2. Cut the squash in half lengthwise; scoop out and discard the seeds. Place the halves, cut side down, in the prepared dish. Bake for 30 minutes.
3. Meanwhile, in a 2-quart saucepan over medium-high heat, bring the stock to a boil. Add the quinoa; stir and reduce the heat to low. Cover and simmer for 20 to 25 minutes, or until the liquid has been absorbed. Remove from the heat and let stand for 5 minutes. Fluff with a fork.
4. In a large no-stick frying pan, melt the margarine. Add the apples, pears, apricots and walnuts; cook, stirring frequently, for 5 minutes. Stir in the honey, cinnamon, mace, allspice and cardamom; cook for 2 minutes.
5. Transfer to a large bowl. Add the quinoa and mix well.

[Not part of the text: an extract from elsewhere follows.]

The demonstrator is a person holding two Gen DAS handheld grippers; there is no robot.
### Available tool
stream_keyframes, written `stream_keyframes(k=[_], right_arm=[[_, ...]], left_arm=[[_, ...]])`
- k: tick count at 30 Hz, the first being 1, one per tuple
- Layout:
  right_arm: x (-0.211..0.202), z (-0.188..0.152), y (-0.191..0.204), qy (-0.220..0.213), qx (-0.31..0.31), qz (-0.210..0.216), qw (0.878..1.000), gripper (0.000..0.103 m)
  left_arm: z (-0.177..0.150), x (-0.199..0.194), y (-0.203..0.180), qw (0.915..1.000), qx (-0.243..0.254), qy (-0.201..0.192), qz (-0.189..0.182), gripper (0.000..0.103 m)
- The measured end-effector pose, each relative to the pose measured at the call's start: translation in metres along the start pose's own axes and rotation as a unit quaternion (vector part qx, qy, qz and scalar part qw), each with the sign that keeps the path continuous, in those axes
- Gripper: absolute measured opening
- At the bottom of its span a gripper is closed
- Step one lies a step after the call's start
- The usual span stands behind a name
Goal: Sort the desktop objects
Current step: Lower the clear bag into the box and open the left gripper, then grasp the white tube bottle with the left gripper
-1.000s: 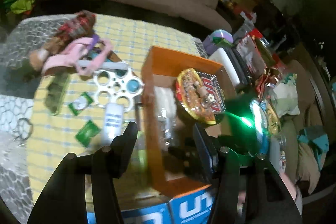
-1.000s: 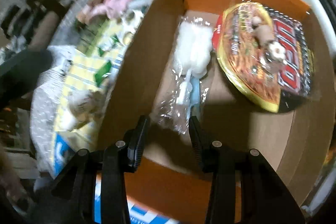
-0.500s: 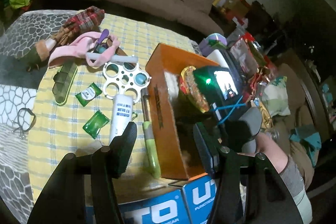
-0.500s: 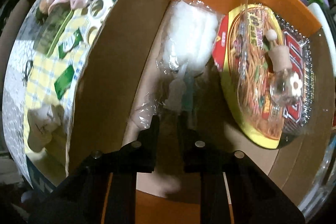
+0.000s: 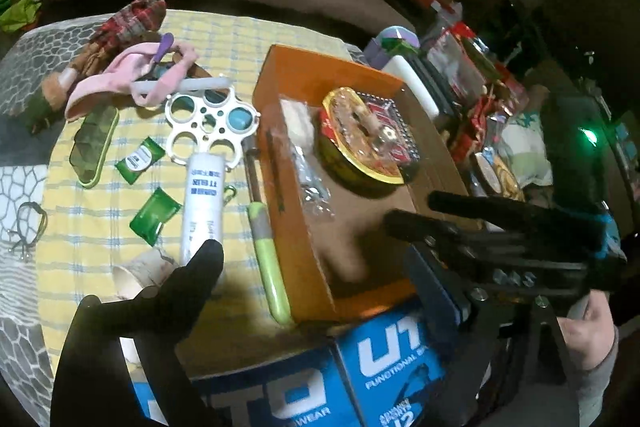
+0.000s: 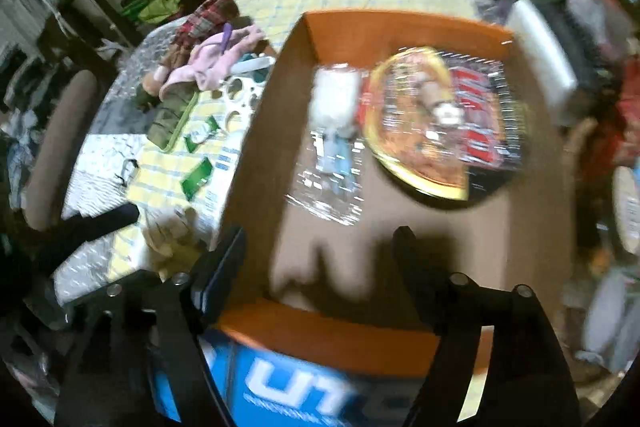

6. Turn the squash cut side up. Divide the quinoa mixture among them. (If there is any extra filling, place it in a small casserole dish.) Bake for 15 minutes, or until the squash are tender.
emilycat
10-17-2000, 05:02 PM
Wow, guys, thanks so much for these recipes!
slknight, I'm so excited to have a new salad I can take to work...Vanessa, that squash looks amazing...I can't wait to try it.